- Directed by: Gustav Fröhlich
- Written by: Robert A. Stemmle
- Produced by: Rolf Meyer
- Starring: Gustav Fröhlich; Sonja Ziemann; Benno Sterzenbach;
- Cinematography: Franz Weihmayr
- Edited by: Walter Fredersdorf
- Music by: Werner Eisbrenner
- Production company: Junge Film-Union Rolf Meyer
- Distributed by: Schorcht Filmverleih
- Release date: 9 April 1948;
- Running time: 90 minutes
- Country: West Germany
- Language: German

= Paths in Twilight =

1948 film directed by Gustav Fröhlich

Paths in Twilight (Wege im Zwielicht) is a 1948 West German drama film directed by and starring Gustav Fröhlich. It also features Sonja Ziemann and Benno Sterzenbach. It is part of the rubble film tradition made in Germany in the wake of the Second World War.

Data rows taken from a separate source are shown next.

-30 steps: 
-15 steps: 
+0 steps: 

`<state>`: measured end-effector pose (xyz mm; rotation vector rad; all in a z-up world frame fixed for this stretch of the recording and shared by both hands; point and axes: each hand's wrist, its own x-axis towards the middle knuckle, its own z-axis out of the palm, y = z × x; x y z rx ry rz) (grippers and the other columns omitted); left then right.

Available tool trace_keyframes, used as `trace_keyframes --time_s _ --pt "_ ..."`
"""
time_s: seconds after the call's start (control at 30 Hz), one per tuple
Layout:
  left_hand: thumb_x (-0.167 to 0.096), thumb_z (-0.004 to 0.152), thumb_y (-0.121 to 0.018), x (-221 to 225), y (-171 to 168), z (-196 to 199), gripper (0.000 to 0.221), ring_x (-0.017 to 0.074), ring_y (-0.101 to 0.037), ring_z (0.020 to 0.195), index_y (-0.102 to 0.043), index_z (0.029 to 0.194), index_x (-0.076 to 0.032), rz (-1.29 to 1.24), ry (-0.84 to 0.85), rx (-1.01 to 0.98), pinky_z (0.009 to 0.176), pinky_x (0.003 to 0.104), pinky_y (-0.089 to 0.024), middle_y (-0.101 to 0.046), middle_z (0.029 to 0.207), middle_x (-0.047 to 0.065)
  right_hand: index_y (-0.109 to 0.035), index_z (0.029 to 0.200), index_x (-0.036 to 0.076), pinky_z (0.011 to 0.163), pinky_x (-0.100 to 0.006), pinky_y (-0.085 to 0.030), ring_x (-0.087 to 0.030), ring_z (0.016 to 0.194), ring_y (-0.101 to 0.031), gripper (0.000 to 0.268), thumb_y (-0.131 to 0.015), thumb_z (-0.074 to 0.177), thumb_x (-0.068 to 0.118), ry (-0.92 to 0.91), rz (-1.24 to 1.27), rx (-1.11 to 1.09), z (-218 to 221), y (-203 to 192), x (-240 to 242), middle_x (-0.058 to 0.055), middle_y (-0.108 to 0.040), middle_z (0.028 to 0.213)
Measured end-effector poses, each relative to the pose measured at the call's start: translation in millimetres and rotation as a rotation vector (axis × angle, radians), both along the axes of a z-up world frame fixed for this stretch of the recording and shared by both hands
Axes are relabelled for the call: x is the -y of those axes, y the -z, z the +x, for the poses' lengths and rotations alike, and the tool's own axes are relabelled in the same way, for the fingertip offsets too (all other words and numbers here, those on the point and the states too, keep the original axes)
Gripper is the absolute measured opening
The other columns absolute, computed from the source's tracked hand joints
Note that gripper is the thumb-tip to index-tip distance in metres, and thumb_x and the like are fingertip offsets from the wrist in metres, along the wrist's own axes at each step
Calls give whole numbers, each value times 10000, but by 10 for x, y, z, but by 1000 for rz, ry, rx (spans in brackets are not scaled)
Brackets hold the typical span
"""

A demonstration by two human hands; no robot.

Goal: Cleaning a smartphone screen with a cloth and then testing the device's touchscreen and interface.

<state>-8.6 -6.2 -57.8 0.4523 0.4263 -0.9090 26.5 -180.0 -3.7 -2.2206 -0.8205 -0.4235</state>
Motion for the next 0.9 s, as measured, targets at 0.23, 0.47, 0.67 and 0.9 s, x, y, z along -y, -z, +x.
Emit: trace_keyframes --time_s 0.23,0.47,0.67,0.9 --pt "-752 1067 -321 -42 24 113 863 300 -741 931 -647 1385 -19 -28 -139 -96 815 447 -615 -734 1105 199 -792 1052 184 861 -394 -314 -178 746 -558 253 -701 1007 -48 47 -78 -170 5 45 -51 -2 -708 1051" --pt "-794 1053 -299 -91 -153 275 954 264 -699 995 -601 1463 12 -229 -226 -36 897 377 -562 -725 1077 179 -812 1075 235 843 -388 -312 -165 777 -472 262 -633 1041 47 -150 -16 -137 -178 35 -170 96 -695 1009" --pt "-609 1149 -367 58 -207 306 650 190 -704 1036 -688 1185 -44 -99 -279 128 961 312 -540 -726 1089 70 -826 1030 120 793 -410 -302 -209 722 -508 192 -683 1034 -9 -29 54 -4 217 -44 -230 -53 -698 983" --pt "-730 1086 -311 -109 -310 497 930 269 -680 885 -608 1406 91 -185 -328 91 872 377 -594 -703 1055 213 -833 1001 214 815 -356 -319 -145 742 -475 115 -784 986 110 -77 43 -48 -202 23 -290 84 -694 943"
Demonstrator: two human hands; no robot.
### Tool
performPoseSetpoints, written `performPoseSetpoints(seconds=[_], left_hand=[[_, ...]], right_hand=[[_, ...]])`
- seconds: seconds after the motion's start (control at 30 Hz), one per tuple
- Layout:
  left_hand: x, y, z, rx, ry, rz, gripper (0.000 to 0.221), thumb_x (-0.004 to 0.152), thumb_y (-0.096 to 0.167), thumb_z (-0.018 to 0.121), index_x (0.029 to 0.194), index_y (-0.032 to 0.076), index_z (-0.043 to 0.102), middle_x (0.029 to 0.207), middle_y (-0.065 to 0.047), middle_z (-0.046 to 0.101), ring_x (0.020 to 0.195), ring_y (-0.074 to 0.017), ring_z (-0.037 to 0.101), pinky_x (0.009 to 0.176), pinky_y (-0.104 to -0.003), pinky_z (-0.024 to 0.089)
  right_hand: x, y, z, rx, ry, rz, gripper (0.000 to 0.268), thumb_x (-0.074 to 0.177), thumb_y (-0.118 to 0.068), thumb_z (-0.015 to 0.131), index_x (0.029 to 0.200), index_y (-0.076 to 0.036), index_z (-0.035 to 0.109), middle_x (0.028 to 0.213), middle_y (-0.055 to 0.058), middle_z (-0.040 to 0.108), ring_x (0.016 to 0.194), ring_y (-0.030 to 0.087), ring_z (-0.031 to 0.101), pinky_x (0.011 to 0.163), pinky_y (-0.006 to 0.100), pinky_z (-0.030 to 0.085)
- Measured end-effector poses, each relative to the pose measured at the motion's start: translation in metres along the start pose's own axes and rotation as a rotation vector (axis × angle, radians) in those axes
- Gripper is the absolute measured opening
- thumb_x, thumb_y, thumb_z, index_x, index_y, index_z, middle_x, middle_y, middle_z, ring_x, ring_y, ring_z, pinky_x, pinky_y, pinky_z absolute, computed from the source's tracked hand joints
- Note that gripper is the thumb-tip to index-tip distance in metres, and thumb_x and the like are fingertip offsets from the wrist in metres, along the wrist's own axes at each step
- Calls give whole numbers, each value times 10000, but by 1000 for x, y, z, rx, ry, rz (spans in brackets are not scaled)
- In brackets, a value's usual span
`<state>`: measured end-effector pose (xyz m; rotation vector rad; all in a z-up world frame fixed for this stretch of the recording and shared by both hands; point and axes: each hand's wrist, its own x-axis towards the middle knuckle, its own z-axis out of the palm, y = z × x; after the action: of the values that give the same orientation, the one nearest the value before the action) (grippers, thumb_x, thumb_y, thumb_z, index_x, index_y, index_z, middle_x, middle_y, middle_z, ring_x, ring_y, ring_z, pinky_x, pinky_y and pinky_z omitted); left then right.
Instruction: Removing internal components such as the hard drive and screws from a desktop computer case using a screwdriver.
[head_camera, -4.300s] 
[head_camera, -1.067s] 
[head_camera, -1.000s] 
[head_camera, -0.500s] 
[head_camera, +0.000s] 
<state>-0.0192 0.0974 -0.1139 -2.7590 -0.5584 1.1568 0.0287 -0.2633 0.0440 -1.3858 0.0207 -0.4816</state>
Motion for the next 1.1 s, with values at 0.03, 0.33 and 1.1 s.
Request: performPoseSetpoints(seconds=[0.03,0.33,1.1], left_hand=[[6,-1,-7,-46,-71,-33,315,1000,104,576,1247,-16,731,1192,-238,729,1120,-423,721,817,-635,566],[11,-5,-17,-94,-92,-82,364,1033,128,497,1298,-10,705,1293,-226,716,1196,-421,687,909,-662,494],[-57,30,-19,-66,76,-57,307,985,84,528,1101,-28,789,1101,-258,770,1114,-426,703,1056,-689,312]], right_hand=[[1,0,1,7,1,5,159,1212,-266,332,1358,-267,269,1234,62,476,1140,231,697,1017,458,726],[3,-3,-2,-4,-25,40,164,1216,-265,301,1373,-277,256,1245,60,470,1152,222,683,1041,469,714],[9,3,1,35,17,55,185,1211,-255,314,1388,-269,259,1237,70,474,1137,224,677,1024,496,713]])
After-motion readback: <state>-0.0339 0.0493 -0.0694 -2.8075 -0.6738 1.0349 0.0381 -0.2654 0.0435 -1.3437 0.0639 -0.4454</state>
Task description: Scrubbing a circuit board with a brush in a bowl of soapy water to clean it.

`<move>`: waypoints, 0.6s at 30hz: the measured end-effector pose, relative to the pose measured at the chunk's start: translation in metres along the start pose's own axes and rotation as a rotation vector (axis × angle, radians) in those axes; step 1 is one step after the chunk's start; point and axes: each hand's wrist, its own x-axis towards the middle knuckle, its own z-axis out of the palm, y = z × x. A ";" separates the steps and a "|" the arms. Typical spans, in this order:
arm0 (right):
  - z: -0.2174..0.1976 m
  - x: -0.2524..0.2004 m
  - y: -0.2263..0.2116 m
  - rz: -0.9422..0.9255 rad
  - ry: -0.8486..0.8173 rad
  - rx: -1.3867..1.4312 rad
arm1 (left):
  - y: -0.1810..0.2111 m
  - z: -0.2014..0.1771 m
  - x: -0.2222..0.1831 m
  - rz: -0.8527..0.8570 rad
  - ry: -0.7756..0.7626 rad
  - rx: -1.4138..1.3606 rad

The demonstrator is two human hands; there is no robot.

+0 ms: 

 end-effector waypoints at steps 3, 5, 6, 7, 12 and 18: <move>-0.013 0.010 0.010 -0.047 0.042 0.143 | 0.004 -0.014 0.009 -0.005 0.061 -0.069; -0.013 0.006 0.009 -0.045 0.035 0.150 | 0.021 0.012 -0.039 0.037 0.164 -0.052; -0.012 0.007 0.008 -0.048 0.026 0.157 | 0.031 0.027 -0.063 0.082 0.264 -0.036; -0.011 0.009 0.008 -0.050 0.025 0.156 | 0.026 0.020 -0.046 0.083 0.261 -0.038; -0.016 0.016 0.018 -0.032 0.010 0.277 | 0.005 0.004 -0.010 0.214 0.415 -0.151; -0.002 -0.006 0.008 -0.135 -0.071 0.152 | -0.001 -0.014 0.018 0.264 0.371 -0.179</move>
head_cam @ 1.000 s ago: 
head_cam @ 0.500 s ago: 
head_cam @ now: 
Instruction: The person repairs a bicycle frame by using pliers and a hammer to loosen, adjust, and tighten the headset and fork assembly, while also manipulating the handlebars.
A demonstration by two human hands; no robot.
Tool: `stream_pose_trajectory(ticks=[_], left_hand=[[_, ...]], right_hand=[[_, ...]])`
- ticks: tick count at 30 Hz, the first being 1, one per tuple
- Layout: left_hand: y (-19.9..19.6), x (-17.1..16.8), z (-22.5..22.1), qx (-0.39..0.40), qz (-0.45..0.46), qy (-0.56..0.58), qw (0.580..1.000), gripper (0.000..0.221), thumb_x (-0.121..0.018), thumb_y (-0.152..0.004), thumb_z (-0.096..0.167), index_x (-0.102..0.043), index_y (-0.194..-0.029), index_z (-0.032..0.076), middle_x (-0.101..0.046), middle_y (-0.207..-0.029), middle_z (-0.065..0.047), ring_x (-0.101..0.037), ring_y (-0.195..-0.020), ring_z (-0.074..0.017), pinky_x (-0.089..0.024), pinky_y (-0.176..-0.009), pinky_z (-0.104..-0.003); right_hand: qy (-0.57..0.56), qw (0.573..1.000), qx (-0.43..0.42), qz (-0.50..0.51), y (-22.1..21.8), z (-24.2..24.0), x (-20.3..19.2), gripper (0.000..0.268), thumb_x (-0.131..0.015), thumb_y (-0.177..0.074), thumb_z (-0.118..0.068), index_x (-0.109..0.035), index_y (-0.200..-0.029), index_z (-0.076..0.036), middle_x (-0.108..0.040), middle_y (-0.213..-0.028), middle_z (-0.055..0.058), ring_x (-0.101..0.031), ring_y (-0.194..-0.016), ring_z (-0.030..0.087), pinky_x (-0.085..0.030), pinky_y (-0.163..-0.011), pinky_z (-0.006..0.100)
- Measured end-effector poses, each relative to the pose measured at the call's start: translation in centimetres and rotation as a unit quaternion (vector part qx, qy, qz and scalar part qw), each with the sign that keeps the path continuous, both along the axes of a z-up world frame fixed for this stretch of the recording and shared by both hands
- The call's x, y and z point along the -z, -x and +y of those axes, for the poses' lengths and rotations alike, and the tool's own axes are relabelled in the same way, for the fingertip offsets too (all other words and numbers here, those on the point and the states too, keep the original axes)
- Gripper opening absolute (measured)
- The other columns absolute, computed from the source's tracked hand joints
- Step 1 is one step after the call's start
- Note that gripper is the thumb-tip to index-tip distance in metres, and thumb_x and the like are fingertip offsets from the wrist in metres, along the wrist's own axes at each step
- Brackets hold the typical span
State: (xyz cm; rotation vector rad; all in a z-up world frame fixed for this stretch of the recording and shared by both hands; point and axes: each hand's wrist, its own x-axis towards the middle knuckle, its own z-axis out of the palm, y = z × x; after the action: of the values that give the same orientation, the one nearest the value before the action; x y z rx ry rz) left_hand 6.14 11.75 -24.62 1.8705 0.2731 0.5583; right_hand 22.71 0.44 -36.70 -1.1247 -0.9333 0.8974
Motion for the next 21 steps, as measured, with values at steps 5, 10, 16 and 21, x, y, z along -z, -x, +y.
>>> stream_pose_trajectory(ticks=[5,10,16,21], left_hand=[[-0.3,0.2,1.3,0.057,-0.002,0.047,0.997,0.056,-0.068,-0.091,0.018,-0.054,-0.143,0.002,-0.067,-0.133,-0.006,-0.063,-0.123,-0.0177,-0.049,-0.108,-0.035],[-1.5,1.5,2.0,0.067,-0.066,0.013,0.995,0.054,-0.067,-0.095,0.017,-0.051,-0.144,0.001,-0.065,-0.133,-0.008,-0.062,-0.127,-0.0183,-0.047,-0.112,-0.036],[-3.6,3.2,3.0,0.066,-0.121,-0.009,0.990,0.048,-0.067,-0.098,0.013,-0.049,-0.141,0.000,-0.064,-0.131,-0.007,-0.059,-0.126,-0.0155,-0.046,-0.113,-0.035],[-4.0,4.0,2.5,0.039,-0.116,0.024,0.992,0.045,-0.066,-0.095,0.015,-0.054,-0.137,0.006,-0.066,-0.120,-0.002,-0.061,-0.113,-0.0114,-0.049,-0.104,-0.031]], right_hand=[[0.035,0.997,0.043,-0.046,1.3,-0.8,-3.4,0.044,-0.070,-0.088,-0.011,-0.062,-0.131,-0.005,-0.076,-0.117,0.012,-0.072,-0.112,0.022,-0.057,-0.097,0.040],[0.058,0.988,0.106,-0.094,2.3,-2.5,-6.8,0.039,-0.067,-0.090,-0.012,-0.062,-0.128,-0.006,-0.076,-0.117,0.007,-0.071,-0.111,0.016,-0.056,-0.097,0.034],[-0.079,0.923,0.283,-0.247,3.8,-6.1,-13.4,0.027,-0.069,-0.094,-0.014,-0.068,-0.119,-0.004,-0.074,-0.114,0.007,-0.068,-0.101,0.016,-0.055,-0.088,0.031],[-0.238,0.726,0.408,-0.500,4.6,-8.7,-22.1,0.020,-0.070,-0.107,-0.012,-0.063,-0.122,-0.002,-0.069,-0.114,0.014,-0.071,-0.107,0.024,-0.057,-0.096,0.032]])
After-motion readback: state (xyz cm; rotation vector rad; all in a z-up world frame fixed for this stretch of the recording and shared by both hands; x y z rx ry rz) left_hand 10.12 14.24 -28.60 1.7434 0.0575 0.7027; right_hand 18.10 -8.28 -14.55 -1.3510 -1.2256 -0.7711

It was shot at the Bendestorf Studios outside Hamburg and on location in Hannover. The film's sets were designed by the art director Erich Grave.

==Synopsis==
The film portrays the lives of three youths in immediate post-war Hannover who are homeless and try to make a living on the black market. When they are falsely connected with a murder they flee the city to the countryside where a sympathetic mayor offers them a fresh start.

==Cast==
- Gustav Fröhlich as Otto Lukas
- Johanna Lepski as Edith Siems
- Sonja Ziemann as Lissy Stenzel
- Benno Sterzenbach as Stefan Kolb
- Gerd E. Schäfer as Peter Wille
- Alfred Laufhütte as Sepp Lauterjung
- Axel Scholtz as Erwin Putzke
- Hubert Endlein
- Peter A. Horn
- Hanns Lothar
- Wolfgang Völz as Junger Ganove

== Bibliography ==
- Bock, Hans-Michael & Bergfelder, Tim. The Concise Cinegraph: Encyclopaedia of German Cinema. Berghahn Books, 2009.